George Ștefănescu-Râmnic (20 April 1914 – 29 October 2007) was a contemporary Romanian-German painter.

Radu Carneci wrote of him in 1984:

George Ștefănescu is a great colorist who dares bring together intense colours, as though recalling the fauvistes' age. He does it with a secret harmony descended from both the knowledge of the graphics' progress and from the inheritance creatively used, of painting on glass and other folk Romanian arts.

Thus, the painter has reached a synthesis of the artistic work, with the colour, though important as it is, left in the second plane, meant to support and illustrate the idea.

In this case, the colour plays the same part as with flowers – luring us so that we may better feel their essences, their fragrance.[1]


Early life[edit]

George Ștefănescu was born in 1914 in the commune of Plăinești (now Dumbrăveni, Vrancea County), between the cities of Focșani and Râmnicu Sărat. His father Gheorghe was descended from a Macedonian family from Bitola, Macedonia. His mother, Sanda, born Cățănaru, was originally from the commune of Crucea de Jos, Vrancea County. From 1926 to 1933 he attended the secondary school in Râmnicu Sărat. His art teacher recommended him to the church painter Constantinescu and he became the latter's apprentice after school. In 1933, after receiving his baccalaureate, he moved to Bucharest. He took lessons with the painter Ion Theodorescu-Sion, a noted personality in the Romanian art world, for the entrance examination of the Academy of Creative Arts. From 1933 to 1936 he studied at the Academy of Creative Arts in Bucharest in the class of the painter Nicolae Dărăscu.

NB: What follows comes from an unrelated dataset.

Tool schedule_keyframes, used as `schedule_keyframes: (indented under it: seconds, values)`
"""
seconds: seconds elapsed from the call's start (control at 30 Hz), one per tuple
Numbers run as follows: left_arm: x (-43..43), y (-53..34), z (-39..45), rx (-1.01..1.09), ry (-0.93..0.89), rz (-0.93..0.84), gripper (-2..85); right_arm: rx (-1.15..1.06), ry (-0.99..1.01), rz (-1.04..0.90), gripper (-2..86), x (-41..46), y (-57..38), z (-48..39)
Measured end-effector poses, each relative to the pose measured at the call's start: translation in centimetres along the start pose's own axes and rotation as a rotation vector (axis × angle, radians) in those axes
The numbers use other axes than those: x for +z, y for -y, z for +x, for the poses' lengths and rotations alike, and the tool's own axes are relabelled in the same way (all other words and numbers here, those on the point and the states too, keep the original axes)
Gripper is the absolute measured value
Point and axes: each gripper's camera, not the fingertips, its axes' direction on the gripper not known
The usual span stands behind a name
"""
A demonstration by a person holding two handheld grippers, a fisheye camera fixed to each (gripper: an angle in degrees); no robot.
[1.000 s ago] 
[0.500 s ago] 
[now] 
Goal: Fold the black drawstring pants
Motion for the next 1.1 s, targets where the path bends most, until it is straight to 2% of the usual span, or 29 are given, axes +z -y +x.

George Ștefănescu : Balcic Landscape – Private collection, Bucharest, Romania

In 1936, he had his first solo exhibition in a Bucharest art gallery, and also took a study trip to Vrancea and Balcic. In 1937 he attended artillery officer's school, had an exhibition in Craiova with the writer Ion Ionescu; the latter presented his novel Oameni cu buche ("Men with books" / "Literate men"). That year, he also began to sketch designs for women's clothing and fashion accessories for a Bucharest fashion house. He worked for the construction company SONACO, became a member of Sindicatul Artiștilor din România (the Union of Romanian Artists, which included painters, sculptors and graphic artists) and because a student at the well-known private art seminar "Zapan". His professors there were well-known painters such as Lucian Grigorescu, Platon Cazanovici, and Mihail Gheorghiță.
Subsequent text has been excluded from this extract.